چكيده به لاتين
In recent years, identifying cancerous transformations in living cells based on their mechanical properties and surface topography has gained attention as a non-invasive method for cancer diagnosis. Atomic force microscopy, with its nanometric precision and capability to operate under physiological conditions, serves as a powerful tool for studying cells. However, challenges such as slow scanning speed and the potential risk of damaging living tissues still exist.
To overcome these limitations, manipulation process modeling has been proposed to determine the permissible force range for non-damaging manipulation. In this study, to enhance the accuracy of cell manipulation modeling in liquid environments, the effects of three key parameters—friction, folding factor, and adhesion—were analyzed. Given the increasing incidence of breast cancer and hematological malignancies in recent years, healthy and cancerous breast cells, healthy and cancerous blood cells, as well as healthy red blood cells and minor thalassemic red blood cells were studied using atomic force microscope. Contact mechanics modeling and experimental testing were conducted on these samples for a more precise analysis of the contact behavior of these cells, various contact mechanics theories were applicated. Additionally, red blood cell contacts mechanics simulations using COMSOL software have been employed to validate the mathematical modeling, and the optimal positioning angle of the two AFM probes has also been investigated using this method.

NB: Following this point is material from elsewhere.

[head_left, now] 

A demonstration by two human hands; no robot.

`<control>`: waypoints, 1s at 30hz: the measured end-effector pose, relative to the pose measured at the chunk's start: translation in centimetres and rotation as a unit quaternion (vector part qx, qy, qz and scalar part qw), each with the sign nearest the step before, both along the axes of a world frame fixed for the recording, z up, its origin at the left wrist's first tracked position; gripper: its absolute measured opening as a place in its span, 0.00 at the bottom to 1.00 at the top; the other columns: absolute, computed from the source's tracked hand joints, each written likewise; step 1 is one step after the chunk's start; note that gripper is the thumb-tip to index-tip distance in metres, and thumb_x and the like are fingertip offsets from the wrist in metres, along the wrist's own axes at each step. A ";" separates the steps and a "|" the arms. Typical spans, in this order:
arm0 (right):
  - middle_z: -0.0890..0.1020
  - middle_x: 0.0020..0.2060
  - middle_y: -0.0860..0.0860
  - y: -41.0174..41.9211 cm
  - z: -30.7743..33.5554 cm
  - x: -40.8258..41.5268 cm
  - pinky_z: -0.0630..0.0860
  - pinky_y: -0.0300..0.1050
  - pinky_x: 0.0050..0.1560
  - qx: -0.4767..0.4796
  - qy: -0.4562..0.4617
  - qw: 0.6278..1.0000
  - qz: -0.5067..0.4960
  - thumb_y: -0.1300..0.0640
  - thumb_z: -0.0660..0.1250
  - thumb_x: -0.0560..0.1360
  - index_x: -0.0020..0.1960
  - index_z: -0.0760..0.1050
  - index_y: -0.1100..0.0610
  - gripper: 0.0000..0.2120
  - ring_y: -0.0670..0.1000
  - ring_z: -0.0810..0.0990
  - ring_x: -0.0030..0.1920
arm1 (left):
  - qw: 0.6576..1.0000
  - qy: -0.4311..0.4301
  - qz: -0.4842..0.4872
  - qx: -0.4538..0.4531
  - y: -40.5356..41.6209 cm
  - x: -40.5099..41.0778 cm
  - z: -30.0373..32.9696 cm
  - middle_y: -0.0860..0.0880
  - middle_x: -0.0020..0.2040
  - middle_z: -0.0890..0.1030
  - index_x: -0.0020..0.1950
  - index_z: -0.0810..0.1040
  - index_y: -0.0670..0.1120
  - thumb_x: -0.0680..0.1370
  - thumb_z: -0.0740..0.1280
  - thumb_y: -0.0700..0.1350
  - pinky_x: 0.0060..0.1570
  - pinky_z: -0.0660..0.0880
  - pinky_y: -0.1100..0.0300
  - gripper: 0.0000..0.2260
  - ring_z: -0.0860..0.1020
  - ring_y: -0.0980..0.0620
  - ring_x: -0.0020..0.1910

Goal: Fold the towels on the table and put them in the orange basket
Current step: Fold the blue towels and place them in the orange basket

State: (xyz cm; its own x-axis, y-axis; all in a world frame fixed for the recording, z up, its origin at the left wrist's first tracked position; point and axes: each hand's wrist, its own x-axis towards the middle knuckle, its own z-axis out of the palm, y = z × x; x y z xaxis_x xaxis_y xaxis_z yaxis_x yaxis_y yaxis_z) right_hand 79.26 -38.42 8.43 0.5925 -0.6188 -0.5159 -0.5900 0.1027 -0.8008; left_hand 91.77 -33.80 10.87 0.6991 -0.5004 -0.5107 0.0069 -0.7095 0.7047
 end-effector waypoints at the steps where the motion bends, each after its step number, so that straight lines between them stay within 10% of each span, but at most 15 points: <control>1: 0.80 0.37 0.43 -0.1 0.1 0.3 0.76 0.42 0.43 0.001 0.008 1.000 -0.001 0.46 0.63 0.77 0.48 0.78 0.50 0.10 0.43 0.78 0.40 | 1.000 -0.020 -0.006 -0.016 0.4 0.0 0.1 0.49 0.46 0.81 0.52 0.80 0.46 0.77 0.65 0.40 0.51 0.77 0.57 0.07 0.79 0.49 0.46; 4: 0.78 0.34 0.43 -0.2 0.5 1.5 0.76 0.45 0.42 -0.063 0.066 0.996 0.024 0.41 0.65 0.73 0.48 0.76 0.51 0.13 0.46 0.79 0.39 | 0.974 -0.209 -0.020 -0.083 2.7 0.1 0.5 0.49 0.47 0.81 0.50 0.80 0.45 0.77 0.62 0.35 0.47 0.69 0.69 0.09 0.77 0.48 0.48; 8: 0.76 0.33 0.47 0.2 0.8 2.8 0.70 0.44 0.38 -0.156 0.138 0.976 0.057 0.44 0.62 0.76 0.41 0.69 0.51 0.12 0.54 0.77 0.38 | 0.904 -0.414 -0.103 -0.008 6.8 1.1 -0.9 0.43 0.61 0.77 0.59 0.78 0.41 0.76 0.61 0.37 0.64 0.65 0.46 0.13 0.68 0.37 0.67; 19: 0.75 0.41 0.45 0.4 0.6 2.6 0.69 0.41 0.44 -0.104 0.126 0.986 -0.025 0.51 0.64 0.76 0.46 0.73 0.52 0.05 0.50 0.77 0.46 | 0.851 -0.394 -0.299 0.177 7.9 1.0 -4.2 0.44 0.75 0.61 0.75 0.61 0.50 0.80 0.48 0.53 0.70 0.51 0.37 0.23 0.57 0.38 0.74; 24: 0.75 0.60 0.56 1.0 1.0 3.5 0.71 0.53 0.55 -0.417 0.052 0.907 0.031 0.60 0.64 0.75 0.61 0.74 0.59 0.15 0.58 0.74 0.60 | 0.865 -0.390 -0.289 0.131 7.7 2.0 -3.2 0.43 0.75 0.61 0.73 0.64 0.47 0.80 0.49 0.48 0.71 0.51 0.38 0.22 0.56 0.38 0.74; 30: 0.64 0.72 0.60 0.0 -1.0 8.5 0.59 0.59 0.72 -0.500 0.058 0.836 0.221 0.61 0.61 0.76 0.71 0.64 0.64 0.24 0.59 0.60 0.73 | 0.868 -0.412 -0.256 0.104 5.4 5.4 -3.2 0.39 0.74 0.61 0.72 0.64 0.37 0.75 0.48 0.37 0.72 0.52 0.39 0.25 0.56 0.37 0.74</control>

The results indicated that at the nanometric scale, due to negligible adhesive forces and the small Tabor number, the Derjaguin-Muller-Toporov theory provides a more accurate description compared to the Johnson-Kendall-Roberts theory. However, in cases of significant cellular deformation, the Tatara and Chang contact theories offer higher accuracy. Additionally, V-shaped cantilevers were found to be a more appropriate choice for biological cell manipulation due to their high flexibility. In the dual-probe configuration with a 120-degree angle, it has reduced the indentation depth into the cell by up to 26% for each probe compared to the single-probe mode. Furthermore, environmental property analysis demonstrated that with increasing density and viscosity of the surrounding medium, the indentation depth under an identical contact force increase. For cell sample preparation, two methods—"fresh" and "stamp" state—were employed to prevent unwanted cell aggregation. The results showed that breast and white blood cell malignancy reduced their dimensions. For example, leukemia cells in "stamp" and "fresh" state conditions were at least 45% and 48% smaller, and at most 61% and 63% smaller compared to healthy white blood cells, respectively. Moreover, while breast cell malignancy decreased its elastic modulus, red blood cell malignancy increased it. The elastic modulus of leukemia cells in "stamp" and "fresh" state conditions was measured as 1.45 kPa and 0.85 kPa, respectively, showing an increase of 23% and 5% compared to healthy white blood cells. Importantly, cancerous transformation did not induce significant changes in the topography of breast and white blood cells. Additionally, leukemia cells in the "fresh state" condition exhibited greater deformability, leading to a 17% lower elastic modulus than in the "stamp state" condition. Moreover, the adhesion force and work of adhesion of leukemia cells were significantly higher in "fresh state" compared to "stamp state". Overall, these investigations revealed that while cancerous transformation does not notably alter cell topography, mechanical characterization of cells provides a more suitable approach for assessing their health status.